◆ TASK TO CARRY OUT
Repeat exactly the lines running from the first line of the data to the line containing "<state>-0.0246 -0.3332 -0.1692", both ends included, and nothing else; drop the pictures.

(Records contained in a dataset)
****************************************

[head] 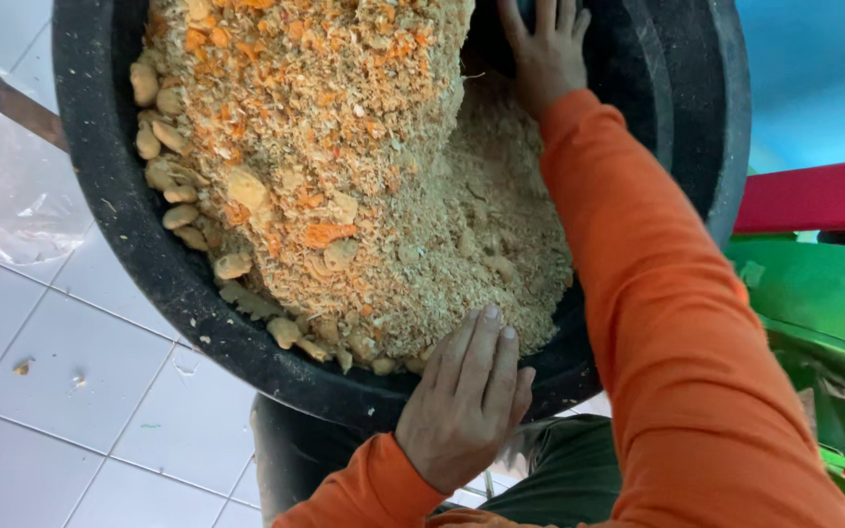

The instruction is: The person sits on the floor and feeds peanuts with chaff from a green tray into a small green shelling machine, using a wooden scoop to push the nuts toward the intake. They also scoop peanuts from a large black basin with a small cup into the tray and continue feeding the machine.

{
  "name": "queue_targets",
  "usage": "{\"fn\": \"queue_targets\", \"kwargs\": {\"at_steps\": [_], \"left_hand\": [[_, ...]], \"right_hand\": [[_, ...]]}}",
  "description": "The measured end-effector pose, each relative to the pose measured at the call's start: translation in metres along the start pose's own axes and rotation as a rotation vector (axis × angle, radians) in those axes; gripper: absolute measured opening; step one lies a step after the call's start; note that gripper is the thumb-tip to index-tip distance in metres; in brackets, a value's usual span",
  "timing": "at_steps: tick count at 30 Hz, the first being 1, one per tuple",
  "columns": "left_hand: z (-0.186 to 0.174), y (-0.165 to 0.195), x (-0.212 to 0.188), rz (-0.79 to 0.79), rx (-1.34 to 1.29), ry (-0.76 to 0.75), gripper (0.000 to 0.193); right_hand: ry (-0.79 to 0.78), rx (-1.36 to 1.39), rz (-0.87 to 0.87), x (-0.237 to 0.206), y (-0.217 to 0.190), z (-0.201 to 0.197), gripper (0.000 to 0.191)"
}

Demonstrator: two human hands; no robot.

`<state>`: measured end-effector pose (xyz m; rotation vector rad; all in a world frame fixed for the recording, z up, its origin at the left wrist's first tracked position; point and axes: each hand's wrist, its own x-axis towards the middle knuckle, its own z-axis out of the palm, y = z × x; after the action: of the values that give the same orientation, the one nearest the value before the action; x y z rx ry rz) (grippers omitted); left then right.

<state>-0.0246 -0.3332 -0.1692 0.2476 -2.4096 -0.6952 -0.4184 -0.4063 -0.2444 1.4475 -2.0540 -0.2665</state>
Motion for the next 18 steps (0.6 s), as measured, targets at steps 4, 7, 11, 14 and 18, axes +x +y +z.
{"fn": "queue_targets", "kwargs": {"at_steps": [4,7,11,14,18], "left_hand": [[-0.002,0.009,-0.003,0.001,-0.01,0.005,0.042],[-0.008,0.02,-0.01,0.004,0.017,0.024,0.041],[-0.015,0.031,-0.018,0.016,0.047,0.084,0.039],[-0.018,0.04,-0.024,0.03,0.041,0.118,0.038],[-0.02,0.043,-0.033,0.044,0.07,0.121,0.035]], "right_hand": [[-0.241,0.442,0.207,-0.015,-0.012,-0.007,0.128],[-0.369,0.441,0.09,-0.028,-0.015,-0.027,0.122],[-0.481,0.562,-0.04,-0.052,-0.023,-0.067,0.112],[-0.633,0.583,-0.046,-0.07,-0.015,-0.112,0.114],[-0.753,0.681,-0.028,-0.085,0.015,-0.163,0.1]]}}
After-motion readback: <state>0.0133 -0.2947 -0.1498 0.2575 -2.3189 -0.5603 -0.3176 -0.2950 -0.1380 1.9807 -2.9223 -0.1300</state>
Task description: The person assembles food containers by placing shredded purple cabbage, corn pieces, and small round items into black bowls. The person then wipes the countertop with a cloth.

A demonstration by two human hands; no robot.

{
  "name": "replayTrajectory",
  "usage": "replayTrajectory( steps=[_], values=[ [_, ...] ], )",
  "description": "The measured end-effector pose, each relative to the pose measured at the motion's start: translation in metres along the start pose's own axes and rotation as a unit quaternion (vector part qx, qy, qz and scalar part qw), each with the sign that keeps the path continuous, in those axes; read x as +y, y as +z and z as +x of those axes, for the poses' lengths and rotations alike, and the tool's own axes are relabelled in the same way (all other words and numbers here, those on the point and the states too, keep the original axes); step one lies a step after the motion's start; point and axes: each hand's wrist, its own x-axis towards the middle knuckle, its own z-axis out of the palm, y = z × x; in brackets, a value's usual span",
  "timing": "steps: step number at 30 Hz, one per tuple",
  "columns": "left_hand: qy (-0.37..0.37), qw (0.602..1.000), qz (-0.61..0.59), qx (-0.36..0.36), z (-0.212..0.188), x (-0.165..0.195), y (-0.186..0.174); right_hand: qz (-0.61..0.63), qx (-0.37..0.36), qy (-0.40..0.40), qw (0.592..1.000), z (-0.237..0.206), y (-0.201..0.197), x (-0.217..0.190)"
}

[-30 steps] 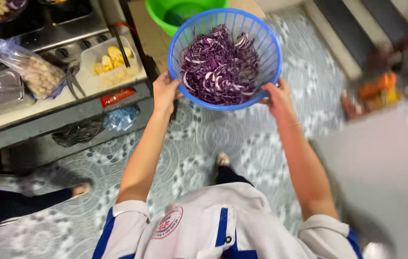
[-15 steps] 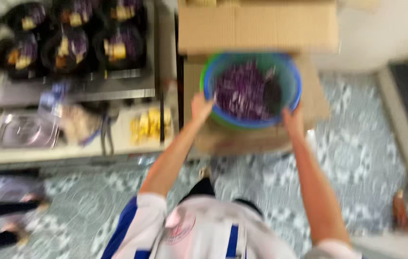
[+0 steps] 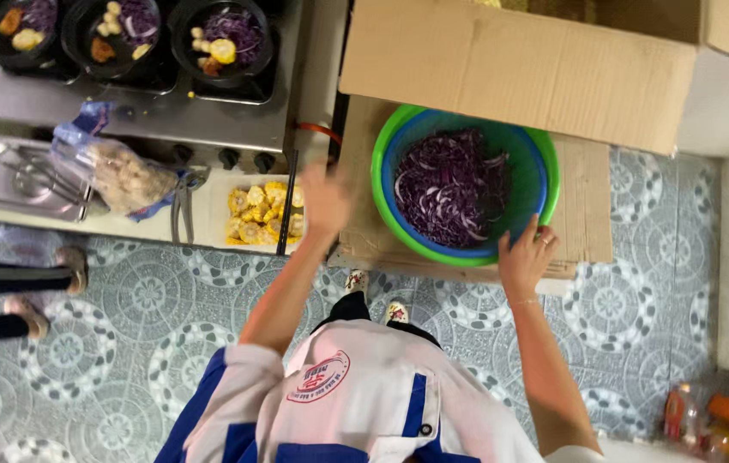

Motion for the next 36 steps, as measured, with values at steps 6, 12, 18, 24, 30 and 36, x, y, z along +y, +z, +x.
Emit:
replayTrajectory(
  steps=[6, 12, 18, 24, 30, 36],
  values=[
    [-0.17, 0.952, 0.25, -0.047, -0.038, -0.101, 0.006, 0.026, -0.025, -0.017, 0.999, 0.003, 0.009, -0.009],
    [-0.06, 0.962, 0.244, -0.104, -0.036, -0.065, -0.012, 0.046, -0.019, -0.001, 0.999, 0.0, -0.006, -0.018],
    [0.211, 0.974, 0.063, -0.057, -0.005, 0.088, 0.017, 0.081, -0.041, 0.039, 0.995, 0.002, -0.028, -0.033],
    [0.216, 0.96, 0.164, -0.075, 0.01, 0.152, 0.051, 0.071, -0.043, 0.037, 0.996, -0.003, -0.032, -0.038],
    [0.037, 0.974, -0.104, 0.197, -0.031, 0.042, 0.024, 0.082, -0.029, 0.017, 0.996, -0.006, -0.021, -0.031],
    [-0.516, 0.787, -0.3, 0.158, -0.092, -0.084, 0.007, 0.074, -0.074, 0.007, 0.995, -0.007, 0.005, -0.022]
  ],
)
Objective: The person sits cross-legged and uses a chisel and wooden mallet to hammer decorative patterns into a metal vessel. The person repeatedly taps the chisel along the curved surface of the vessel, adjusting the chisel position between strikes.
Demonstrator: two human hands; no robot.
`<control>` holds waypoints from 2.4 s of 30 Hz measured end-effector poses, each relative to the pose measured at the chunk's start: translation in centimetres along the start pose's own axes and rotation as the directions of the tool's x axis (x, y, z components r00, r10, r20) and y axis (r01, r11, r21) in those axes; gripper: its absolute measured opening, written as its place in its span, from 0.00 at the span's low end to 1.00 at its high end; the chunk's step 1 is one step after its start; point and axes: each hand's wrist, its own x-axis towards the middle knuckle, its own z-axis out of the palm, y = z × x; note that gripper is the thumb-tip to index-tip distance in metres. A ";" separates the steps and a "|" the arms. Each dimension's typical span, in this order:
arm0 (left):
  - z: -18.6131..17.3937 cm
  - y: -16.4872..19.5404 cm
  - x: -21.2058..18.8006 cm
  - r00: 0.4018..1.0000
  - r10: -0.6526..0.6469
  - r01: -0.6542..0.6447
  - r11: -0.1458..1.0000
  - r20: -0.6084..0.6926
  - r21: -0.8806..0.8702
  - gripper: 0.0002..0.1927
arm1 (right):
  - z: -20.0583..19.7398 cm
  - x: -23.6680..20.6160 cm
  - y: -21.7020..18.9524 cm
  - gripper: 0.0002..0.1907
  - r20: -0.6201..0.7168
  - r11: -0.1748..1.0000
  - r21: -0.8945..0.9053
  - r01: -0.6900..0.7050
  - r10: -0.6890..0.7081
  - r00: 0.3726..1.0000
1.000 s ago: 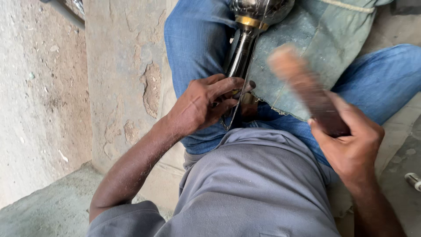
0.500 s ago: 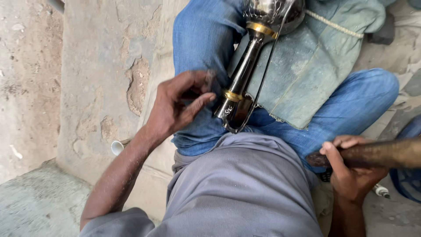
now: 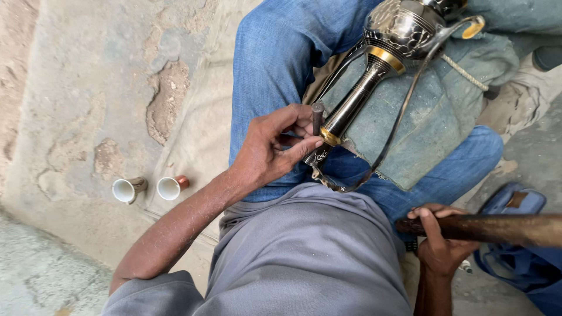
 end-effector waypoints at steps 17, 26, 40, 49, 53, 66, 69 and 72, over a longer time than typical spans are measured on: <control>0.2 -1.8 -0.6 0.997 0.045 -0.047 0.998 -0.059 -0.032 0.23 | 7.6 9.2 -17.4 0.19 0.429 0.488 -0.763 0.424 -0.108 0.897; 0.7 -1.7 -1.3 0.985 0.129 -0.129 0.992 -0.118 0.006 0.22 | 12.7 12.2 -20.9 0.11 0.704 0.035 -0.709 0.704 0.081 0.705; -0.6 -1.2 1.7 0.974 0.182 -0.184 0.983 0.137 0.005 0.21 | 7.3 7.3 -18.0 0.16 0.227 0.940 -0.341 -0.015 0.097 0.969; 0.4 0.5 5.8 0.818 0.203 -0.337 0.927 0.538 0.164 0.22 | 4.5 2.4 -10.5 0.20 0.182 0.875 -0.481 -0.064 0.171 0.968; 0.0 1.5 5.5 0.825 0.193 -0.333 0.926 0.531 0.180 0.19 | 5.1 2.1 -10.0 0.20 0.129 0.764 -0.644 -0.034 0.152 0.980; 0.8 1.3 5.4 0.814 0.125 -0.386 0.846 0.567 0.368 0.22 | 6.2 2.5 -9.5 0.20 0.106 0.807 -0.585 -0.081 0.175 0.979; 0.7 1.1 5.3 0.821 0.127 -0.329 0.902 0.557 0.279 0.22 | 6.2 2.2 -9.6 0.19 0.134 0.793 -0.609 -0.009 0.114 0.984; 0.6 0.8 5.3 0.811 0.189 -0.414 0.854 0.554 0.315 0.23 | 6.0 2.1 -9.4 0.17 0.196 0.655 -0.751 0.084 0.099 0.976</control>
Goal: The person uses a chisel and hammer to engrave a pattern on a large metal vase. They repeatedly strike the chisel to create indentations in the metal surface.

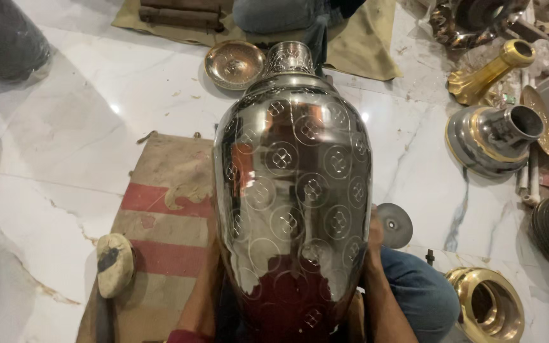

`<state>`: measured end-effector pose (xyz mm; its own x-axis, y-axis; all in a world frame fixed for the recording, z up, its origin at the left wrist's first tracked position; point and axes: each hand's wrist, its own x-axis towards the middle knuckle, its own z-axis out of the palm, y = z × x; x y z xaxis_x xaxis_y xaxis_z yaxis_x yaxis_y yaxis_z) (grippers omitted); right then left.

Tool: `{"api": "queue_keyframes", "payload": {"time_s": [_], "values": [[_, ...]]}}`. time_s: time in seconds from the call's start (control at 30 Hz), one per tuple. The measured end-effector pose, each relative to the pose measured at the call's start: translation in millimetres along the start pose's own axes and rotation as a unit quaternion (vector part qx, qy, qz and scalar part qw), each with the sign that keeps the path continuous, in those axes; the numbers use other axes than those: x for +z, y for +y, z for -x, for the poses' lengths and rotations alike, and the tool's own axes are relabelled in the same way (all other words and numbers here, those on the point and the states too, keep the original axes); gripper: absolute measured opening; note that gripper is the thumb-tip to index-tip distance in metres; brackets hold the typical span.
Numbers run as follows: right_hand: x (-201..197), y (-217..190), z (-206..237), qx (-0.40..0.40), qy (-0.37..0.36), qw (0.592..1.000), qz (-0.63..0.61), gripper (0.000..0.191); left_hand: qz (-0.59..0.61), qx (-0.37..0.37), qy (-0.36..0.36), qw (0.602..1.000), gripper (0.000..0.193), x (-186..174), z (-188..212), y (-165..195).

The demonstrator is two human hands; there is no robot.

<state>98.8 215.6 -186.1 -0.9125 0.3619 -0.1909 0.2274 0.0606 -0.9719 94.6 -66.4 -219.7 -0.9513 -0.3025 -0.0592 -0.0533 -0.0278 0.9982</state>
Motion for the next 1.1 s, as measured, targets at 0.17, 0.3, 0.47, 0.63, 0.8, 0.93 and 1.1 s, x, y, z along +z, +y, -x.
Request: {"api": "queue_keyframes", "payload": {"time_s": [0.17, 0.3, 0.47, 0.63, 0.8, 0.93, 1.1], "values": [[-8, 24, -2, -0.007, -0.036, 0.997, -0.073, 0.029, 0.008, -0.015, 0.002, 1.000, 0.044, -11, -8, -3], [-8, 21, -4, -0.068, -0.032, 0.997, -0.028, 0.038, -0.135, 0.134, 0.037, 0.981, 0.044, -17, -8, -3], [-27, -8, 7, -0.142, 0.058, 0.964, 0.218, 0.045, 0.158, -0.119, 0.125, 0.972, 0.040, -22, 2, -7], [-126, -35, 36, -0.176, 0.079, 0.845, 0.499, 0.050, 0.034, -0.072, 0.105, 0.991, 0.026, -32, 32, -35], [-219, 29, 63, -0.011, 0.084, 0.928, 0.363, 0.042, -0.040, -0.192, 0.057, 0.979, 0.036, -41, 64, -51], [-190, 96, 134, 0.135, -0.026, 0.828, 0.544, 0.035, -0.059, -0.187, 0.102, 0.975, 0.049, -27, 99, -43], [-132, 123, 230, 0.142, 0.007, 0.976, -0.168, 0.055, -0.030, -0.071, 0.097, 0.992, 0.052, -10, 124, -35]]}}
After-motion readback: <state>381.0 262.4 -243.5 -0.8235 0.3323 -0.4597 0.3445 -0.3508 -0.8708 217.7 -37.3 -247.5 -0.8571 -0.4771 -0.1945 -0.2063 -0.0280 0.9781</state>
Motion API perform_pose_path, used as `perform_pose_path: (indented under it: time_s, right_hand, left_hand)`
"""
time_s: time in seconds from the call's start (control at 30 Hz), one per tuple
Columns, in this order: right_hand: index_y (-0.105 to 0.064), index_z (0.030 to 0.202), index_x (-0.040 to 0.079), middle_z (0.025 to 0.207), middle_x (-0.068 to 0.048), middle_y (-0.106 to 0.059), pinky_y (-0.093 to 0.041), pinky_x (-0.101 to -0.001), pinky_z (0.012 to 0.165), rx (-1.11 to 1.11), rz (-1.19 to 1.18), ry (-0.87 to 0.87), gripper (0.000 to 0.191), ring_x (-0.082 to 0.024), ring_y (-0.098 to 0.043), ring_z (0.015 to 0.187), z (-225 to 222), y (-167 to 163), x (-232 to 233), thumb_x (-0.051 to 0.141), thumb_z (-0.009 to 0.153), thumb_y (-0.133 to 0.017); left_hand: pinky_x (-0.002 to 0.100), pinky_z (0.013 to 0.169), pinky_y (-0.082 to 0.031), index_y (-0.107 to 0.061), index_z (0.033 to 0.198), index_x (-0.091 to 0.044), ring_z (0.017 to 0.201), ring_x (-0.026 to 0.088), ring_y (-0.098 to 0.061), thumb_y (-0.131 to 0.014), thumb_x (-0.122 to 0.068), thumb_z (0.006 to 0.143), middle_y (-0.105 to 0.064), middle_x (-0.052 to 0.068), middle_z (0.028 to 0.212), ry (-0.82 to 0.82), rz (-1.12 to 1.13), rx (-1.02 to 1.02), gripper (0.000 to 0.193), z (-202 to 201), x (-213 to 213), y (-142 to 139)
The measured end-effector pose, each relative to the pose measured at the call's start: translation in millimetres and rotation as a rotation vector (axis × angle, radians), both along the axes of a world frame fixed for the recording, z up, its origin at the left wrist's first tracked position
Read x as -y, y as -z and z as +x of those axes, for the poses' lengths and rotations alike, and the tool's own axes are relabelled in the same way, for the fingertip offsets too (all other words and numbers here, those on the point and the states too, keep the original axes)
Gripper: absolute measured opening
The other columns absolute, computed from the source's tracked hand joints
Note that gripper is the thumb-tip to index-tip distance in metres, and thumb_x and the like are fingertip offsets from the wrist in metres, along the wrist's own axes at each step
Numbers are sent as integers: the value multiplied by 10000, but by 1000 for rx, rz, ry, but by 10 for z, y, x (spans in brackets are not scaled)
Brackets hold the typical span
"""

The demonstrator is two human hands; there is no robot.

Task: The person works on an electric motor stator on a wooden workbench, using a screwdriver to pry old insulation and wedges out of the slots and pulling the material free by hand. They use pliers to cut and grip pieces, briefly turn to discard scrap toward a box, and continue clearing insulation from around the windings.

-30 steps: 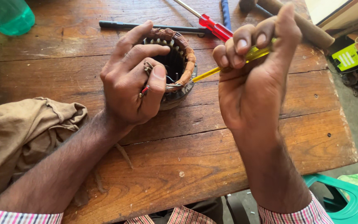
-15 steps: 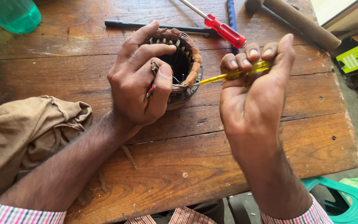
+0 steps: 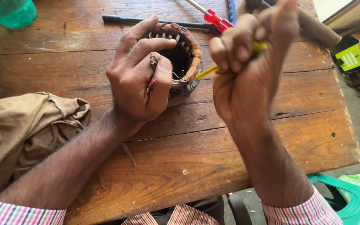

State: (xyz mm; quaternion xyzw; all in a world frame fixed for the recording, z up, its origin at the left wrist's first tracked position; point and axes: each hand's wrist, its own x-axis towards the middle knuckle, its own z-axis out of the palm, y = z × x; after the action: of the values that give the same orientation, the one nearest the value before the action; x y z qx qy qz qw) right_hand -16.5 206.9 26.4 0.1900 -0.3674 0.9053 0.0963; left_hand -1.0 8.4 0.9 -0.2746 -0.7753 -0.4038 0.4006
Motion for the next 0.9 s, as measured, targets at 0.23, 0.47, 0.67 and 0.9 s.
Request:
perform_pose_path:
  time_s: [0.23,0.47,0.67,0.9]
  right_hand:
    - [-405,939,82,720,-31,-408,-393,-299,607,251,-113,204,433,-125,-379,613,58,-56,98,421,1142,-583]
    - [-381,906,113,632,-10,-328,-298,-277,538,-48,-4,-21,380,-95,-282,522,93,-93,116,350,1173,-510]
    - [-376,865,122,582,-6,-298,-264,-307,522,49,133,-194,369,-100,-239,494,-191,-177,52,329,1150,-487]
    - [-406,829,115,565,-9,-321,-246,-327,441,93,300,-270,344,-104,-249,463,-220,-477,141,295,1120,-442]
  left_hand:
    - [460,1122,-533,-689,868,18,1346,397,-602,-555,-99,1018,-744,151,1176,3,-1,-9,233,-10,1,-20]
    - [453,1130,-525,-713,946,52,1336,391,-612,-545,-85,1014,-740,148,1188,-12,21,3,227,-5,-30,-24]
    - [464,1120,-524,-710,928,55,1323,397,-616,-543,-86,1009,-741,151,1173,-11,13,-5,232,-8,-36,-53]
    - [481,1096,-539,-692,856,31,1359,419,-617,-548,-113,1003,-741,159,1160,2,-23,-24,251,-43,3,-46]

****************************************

◆ RESULT OF THE EXERCISE
[head] 

The instruction is: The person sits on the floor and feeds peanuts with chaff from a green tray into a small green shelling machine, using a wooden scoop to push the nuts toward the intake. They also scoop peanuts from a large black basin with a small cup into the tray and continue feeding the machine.

{
  "name": "queue_targets",
  "usage": "{\"fn\": \"queue_targets\", \"kwargs\": {\"at_steps\": [_], \"left_hand\": [[_, ...]], \"right_hand\": [[_, ...]]}}",
  "description": "The measured end-effector pose, each relative to the pose measured at the call's start: translation in metres along the start pose's own axes and rotation as a rotation vector (axis × angle, radians) in those axes; gripper: absolute measured opening; step one lies a step after the call's start; note that gripper is the thumb-tip to index-tip distance in metres; in brackets, a value's usual span",
  "timing": "at_steps: tick count at 30 Hz, the first being 1, one per tuple",
  "columns": "left_hand: z (-0.186 to 0.174), y (-0.165 to 0.195), x (-0.212 to 0.188), rz (-0.79 to 0.79), rx (-1.34 to 1.29), ry (-0.76 to 0.75), gripper (0.000 to 0.193); right_hand: ry (-0.79 to 0.78), rx (-1.36 to 1.39), rz (-0.87 to 0.87), x (-0.237 to 0.206), y (-0.217 to 0.190), z (-0.201 to 0.197), gripper (0.000 to 0.191)"
}

Demonstrator: two human hands; no robot.

`<state>`: measured end-effector pose (xyz m; rotation vector rad; all in a world frame fixed for the recording, z up, its origin at the left wrist's first tracked position; point and axes: each hand's wrist, its own x-axis towards the middle knuckle, its own z-axis out of the palm, y = z × x; after the action: of the values that give the same orientation, the one nearest the value before the action; x y z rx ry rz) (grippers omitted); left then right.

<state>-0.0246 -0.3332 -0.1692 0.2476 -2.4096 -0.6952 -0.4184 -0.4063 -0.2444 1.4475 -2.0540 -0.2665</state>

No additional output will be given.